A eletroforese em gel é uma técnica de laboratório comumente usada com muitas aplicações práticas, incluindo impressão digital de DNA e seqüenciamento de genoma. O processo envolve a separação de fragmentos de DNA usando uma corrente elétrica enquanto acompanha a taxa de movimento molecular através de um gel filtrante.

A adição de corante azul ou laranja nas amostras de DNA incolor permite ver sua amostra e obter informações sobre como o DNA moléculas se movem durante a eletroforese. A identificação é baseada no tamanho das bandas de DNA no gel após a migração das moléculas.
Como funciona a eletroforese em gel

A eletroforese em gel puxa fragmentos de DNA através de um gel usando uma corrente elétrica para isolar e identificar moléculas de DNA por tamanho e carga elétrica. O gel geralmente é feito com pó de agarose em pó - um polissacarídeo extraído de algas marinhas.

A agarose é adicionada a uma solução tampão de água e sal, e a mistura é aquecida e resfriada para formar um poroso. gel que atuará como uma matriz de filtragem durante o procedimento de eletroforese. O gel é então colocado em uma unidade de eletroforese e coberto com uma solução tampão que conduz eletricidade.
As soluções contendo DNA e corantes de carregamento são pipetadas em pequenos poços do gel que devem ser feitos durante a preparação do gel. Corantes
ajudam você a ver claramente a amostra que você está adicionando aos poços de gel localizados perto do eletrodo negativo da unidade de eletroforese.

A eletrodo positivo está localizado na extremidade oposta. Um padrão conhecido de fragmentos de DNA é colocado no primeiro poço, criando uma escada de bandas de DNA para fins de comparação e identificação.

O esqueleto fosfato das moléculas de DNA fornece ao DNA uma carga negativa. Os opostos se atraem e, consequentemente, as moléculas de DNA são atraídas para o eletrodo positivo e começam a se mover ou "migrar" quando uma corrente elétrica é ligada.

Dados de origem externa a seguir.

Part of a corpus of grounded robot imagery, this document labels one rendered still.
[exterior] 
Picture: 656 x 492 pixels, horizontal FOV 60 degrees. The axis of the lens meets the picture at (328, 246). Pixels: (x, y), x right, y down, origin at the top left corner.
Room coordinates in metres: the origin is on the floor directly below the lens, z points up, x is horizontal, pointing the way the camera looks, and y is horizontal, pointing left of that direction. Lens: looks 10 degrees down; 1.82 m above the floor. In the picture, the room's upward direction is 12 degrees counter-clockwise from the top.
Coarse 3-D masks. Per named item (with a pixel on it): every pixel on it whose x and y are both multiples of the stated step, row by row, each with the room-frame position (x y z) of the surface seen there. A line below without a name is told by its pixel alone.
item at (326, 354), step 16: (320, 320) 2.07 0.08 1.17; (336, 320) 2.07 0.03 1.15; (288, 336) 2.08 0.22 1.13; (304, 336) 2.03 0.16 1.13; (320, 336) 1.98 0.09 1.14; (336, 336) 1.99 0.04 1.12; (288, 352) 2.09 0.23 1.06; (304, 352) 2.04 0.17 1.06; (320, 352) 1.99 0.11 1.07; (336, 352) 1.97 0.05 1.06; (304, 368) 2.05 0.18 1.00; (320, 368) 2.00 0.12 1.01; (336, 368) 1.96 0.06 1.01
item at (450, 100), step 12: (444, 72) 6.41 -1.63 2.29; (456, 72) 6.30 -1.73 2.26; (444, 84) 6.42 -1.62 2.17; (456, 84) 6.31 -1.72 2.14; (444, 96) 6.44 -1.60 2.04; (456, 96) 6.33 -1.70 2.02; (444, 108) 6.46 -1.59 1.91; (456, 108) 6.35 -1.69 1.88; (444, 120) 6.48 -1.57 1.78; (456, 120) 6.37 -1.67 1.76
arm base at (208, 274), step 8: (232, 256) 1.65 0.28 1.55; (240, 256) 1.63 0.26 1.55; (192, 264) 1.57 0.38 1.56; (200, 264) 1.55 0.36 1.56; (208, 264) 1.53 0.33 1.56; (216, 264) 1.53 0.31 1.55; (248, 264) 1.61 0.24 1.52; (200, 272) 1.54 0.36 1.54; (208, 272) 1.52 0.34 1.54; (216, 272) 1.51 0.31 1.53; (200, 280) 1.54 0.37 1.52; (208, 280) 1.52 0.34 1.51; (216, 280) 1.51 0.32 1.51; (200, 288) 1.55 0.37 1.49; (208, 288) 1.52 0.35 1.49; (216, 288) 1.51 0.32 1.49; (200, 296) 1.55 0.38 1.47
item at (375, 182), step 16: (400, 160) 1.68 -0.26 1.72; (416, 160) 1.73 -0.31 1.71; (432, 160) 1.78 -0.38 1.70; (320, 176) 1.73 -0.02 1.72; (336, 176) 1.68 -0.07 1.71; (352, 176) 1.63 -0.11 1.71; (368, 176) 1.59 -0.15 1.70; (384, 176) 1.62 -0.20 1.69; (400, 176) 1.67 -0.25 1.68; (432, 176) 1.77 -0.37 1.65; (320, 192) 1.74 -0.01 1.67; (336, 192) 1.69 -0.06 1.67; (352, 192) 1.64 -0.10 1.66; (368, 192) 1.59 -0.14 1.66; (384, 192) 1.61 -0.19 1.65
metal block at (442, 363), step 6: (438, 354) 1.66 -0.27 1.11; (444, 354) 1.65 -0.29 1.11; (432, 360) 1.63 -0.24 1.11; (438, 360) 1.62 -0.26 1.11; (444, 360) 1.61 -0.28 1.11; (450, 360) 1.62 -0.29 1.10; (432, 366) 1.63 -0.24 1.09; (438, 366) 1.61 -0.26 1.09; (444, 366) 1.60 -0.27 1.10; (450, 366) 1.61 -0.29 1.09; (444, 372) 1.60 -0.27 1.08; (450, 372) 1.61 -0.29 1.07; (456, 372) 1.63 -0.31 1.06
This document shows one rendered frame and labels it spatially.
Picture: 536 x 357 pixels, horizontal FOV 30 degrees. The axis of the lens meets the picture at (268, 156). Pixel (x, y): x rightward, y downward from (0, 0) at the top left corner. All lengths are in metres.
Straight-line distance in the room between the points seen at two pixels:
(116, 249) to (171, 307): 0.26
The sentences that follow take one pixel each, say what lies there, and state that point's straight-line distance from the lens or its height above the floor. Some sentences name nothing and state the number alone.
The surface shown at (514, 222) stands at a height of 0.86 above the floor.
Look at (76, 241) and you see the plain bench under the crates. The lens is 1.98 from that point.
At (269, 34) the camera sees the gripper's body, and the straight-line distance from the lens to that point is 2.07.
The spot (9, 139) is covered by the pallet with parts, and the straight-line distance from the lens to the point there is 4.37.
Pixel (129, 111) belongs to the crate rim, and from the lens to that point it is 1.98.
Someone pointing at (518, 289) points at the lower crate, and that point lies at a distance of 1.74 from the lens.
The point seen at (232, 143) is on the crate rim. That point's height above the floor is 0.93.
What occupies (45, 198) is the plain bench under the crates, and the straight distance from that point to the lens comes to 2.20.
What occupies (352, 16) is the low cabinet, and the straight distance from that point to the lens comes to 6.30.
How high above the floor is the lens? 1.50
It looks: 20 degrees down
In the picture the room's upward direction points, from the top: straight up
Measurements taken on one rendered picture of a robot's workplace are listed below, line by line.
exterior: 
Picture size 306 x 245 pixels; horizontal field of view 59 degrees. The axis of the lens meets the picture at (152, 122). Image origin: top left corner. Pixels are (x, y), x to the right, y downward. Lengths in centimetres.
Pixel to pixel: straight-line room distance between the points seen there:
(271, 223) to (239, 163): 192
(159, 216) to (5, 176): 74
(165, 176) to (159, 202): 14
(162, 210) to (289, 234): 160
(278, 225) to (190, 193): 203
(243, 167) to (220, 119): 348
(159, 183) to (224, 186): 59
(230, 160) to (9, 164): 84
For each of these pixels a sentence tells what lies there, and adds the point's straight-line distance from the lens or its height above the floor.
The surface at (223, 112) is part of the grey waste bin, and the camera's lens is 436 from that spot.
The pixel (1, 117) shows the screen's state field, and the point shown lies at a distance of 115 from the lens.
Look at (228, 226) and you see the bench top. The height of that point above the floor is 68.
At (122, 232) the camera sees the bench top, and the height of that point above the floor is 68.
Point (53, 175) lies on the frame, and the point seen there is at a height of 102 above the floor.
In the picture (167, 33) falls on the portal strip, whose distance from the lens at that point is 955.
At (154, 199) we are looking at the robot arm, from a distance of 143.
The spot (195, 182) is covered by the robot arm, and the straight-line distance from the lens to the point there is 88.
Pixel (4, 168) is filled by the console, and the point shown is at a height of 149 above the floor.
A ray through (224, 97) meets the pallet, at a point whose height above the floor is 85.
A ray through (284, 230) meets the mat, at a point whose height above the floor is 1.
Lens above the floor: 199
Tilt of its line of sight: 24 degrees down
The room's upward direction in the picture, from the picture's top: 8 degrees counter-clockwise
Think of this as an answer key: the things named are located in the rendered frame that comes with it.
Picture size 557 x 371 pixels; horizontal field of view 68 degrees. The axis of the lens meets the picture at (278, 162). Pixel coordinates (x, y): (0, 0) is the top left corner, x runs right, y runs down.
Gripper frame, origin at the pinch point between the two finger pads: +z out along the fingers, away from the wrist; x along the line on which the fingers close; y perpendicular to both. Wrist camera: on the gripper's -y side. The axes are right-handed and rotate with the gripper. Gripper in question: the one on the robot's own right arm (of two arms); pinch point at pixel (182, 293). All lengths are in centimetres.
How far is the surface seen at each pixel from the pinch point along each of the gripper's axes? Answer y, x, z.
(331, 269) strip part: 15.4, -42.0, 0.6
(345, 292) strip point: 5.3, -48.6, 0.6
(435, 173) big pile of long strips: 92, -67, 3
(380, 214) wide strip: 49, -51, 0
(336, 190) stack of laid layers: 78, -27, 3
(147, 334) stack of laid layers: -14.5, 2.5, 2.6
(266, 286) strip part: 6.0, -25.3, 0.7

Fragmentos de DNA de menor tamanho viajam mais rápido que fragmentos maiores porque encontram menos resistência à medida que migram através da matriz porosa do gel. Fragmentos de DNA de tamanhos semelhantes formam bandas de DNA no gel.
Carregando finalidade e importância do corante

O DNA é incolor, portanto, adicionar corantes de rastreamento a uma amostra ajuda a determinar o taxa de movimento
moléculas de proteínas de diferentes tamanhos no gel durante a eletroforese. Exemplos de corantes de carregamento que se movem com a amostra de DNA incluem azul de bromofenol e xileno cianol.

O corante escolhido não deve ser reativo ou alterar o DNA. O azul de bromofenol é um corante usado para rastrear cadeias de DNA de tamanho menor contendo cerca de 400 pares de bases, enquanto o xileno cianol é melhor para cadeias de DNA maiores com até 8.000 pares de bases. O corante escolhido não deve ser reativo ou alterar o DNA.
Papel do glicerol na eletroforese em gel de agarose

Ao preparar sua amostra de DNA para eletroforese, você precisará adicionar glicerol e água junto com os corantes de carregamento. O glicerol é uma substância pesada e xaroposa que dá mais densidade à amostra de DNA antes de ser inserida nos poços em uma extremidade da folha de gel.

Sem glicerol, a amostra de DNA se dispersaria em vez de afundar e formar um camada no poço, como deveria fazer para formar uma escada de DNA.
Tracking Dye na SDS PAGE

Eletroforese em gel de poliacrilamida e dodecil sulfato de sódio (SDS PAGE) é uma técnica adequada para separar proteínas e aminoácidos , que são menores e mais complexos que as moléculas de DNA linear. A poliacrilamida (gel SDS PAGE) é usada em vez do gel de agarose para eletroforese.

O azul de bromofenol (BPB) é adicionado ao tampão da amostra como um corante de rastreamento que se move na mesma direção da separação proteínas e demarca sua borda principal.
Papel do corante de ligação ao DNA
O corante de ligação ao DNA, como o brometo de etídio cor de laranja e etídio, pode ser adicionado ao gel ou ao tampão de eletroforese. Como o nome sugere, o corante se liga à molécula de DNA.

É necessário muito cuidado ao manusear esse corante mutagênico, pois ele pode se ligar ao DNA nas células da pele. Ao contrário dos corantes de rastreamento, o brometo de etídio fluorescente
sob luz UV, tornando visíveis as faixas de DNA.